The document notes that the importation of chlorine "has been embargoed" by sanctions. "Recent reports indicate the chlorine supply is critically low."

Food and medicine will also be affected, the document states. "Food processing, electronic, and, particularly, pharmaceutical plants require extremely pure water that is free from biological contaminants," it says.

The document addresses possible Iraqi countermeasures to obtain drinkable water despite sanctions.

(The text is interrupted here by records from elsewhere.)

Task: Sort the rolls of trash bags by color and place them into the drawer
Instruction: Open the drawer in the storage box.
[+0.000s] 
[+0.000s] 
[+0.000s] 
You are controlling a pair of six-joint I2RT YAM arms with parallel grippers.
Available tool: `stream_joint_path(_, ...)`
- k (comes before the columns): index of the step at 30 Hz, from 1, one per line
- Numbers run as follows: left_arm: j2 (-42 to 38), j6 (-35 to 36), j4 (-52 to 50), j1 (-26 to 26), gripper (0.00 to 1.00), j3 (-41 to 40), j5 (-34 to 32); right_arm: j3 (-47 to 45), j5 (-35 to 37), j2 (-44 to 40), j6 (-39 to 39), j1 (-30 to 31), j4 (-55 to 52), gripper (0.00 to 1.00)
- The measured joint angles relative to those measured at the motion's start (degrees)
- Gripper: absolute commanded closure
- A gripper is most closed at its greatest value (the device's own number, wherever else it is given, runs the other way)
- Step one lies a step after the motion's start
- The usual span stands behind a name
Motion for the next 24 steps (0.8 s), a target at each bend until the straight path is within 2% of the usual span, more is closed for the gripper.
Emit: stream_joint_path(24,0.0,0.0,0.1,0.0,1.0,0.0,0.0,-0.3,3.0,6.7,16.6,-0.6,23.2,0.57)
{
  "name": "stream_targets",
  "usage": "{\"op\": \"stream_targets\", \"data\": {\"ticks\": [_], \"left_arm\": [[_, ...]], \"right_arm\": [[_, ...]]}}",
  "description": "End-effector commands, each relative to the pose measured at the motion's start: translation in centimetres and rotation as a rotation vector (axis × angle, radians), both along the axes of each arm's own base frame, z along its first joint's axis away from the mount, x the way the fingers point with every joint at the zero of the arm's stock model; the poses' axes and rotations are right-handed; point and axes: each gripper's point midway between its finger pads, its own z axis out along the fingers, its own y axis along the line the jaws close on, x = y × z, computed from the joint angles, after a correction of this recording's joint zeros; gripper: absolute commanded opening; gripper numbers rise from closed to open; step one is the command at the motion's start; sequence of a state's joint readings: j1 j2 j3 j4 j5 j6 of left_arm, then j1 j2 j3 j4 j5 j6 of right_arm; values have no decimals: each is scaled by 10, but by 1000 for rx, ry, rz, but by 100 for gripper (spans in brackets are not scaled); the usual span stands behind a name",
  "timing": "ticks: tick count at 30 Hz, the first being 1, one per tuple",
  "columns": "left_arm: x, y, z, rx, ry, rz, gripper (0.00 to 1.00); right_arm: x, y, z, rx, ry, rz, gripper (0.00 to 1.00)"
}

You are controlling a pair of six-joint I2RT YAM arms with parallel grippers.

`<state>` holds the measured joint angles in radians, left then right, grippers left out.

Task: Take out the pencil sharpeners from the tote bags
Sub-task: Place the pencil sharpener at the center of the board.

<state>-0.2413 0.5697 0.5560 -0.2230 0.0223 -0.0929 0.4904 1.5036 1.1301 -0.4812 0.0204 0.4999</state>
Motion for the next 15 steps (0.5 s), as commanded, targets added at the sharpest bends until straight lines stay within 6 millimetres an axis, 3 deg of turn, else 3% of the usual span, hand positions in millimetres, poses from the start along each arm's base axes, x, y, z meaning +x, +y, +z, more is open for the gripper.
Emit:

"Iraq conceivably could truck water from the mountain reservoirs to urban areas. But the capability to gain significant quantities is extremely limited," the document states. "The amount of pipe on hand and the lack of pumping stations would limit laying pipelines to these reservoirs. Moreover, without chlorine purification, the water still would contain biological pollutants. Some affluent Iraqis could obtain their own minimally adequate supply of good quality water from Northern Iraqi sources. If boiled, the water could be safely consumed. Poorer Iraqis and industries requiring large quantities of pure water would not be able to meet their needs."

The document also discounted the possibility of Iraqis using rainwater. "Precipitation occurs in Iraq during the winter and spring, but it falls primarily in the northern mountains," it says. "Sporadic rains, sometimes heavy, fall over the lower plains. But Iraq could not rely on rain to provide adequate pure water."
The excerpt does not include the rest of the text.